The Press Association Article - UK Banks face £70bn property loss

29th December, 2008

British banks could collectively face losses of up to £70 billion on loans they made on commercial property, it has been reported.

The massive write-downs could force some of the banks into a further round of taxpayer bail outs, according to a report in the Telegraph newspaper.

The potential size of the write-downs are based on forecasts by investment bank Close Brothers estimating that the value of commercial property could dive by between 50% and 60% by the end of 2009 compared with its peak in 2007.

Many property experts say values have already dropped by around 30% this year, leaving further drops of 20% to 30% to go.
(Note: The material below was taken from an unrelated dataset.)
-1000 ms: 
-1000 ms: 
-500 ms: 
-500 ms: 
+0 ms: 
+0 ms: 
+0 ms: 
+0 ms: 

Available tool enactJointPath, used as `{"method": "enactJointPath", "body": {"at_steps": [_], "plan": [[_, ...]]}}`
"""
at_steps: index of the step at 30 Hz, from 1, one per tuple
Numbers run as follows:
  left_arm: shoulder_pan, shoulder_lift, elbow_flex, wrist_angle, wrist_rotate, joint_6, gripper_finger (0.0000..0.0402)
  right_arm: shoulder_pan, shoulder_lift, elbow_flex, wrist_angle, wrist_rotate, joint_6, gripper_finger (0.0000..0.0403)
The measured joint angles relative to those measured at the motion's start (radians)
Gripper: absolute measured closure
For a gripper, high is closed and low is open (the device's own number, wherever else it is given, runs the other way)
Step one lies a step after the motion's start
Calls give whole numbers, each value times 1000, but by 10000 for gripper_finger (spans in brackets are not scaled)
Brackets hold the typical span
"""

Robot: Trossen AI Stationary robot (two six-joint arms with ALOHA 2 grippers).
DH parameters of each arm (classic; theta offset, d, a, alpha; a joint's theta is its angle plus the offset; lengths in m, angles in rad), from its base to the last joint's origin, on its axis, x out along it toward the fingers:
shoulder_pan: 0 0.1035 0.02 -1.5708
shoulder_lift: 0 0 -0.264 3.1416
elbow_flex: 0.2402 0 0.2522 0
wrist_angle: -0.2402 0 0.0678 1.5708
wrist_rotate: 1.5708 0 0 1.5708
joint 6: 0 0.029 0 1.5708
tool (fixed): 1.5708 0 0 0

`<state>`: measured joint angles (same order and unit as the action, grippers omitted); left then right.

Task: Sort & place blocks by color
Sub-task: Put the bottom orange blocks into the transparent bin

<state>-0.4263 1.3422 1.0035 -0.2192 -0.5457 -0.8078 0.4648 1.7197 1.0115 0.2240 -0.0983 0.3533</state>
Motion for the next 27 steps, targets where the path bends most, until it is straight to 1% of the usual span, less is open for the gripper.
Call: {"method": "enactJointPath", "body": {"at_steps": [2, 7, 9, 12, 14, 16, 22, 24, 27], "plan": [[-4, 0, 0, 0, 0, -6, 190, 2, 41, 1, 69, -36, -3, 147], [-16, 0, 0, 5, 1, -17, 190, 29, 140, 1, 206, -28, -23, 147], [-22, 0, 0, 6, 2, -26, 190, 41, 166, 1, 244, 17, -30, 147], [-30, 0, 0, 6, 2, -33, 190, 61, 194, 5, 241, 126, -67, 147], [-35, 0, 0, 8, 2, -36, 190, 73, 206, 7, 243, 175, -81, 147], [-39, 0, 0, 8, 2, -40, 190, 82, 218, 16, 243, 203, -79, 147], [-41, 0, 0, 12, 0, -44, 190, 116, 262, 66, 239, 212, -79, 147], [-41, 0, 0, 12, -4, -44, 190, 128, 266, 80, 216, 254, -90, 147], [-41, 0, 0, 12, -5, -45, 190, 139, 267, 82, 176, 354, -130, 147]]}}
It is thought that UK banks are particularly exposed to the collapse in commercial property values as they advanced up to 95% of a property's value to private investors.

Close Brothers refers to a study carried out by De Montfort University which claimed that the UK's leading banks collectively had a £250 billion exposure to commercial property loans - twice the level they had before the recession in the early 1990s.
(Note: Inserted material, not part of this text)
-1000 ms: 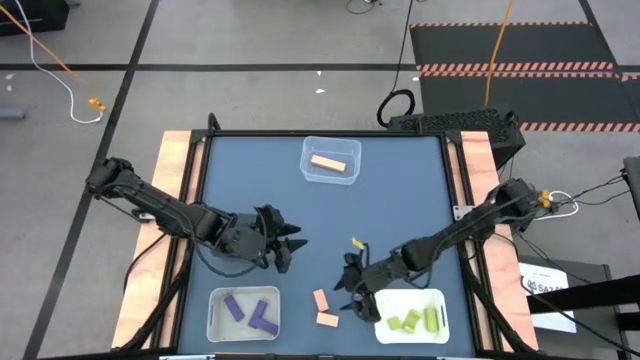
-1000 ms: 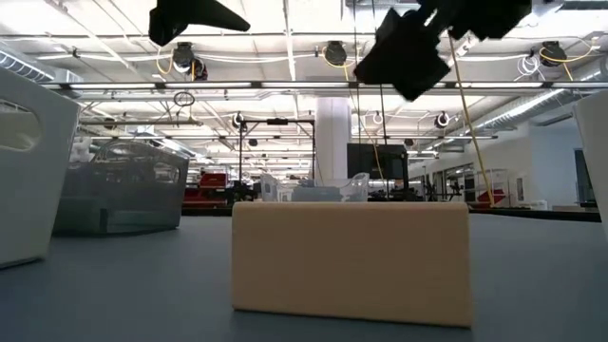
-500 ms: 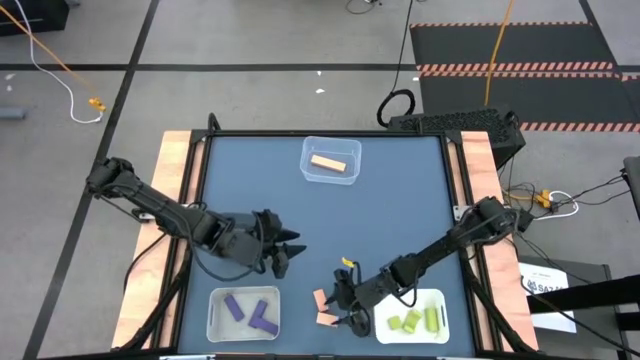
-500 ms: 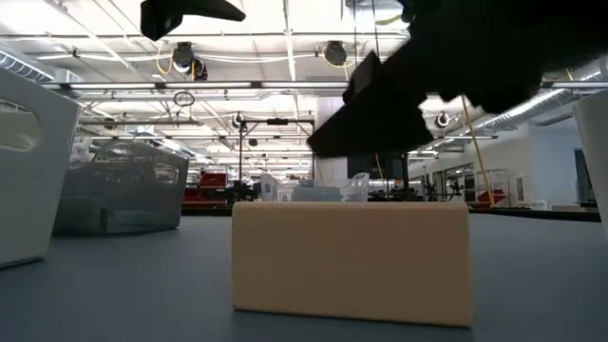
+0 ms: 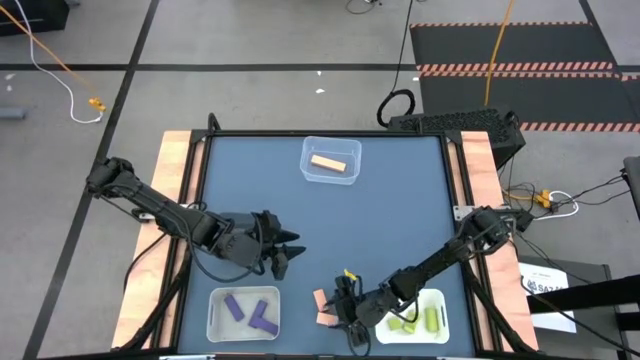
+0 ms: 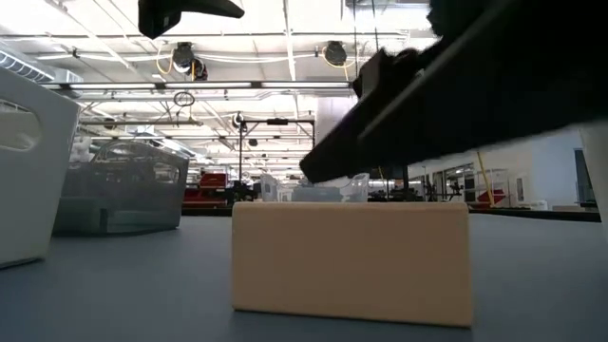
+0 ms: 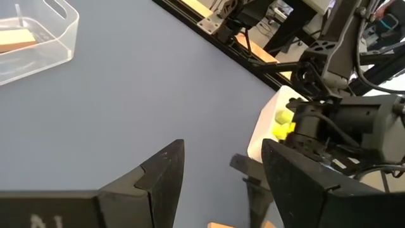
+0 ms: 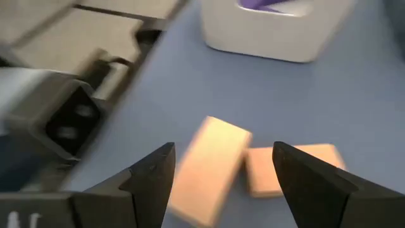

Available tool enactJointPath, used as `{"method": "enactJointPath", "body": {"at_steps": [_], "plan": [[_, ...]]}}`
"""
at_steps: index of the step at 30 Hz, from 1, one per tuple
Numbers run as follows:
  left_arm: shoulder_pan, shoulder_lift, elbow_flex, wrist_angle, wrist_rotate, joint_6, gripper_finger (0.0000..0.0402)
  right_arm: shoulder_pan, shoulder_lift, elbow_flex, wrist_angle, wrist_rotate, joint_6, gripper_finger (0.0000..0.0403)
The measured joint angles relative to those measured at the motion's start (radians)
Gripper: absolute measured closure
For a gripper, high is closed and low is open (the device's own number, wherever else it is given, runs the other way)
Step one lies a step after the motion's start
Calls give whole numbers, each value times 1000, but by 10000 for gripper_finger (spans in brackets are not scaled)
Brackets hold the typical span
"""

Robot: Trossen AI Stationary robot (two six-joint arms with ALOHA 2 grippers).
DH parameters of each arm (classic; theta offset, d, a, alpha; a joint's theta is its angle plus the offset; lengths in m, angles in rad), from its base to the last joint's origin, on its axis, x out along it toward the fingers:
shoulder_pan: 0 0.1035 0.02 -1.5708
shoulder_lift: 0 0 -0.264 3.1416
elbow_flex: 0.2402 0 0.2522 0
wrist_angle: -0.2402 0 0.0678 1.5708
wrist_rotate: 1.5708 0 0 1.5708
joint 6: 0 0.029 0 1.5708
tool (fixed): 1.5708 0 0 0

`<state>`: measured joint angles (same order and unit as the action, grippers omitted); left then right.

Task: Sort & place blocks by color
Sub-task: Put the bottom orange blocks into the transparent bin

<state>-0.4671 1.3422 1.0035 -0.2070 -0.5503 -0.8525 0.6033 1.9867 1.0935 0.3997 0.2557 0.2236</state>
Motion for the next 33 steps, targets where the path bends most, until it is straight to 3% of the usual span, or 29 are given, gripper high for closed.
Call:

It added that around £83 billion of this figure was money that was lent at the peak of the commercial property market.

Gareth Davies, a managing director in Close Brother's restructuring team, told the Telegraph: "Commercial property is a major issue facing the banks during the next couple of years.

"We believe the scale of the problem has not been built into the recapitalisation programme developed by the UK Government."

The group said its forecasts were gloomier than many because it believes the lack of availability of debt finance and a limited number of investors with equity capital for acquisitions meant that any commercial property sold would now only achieve a "distressed valuation".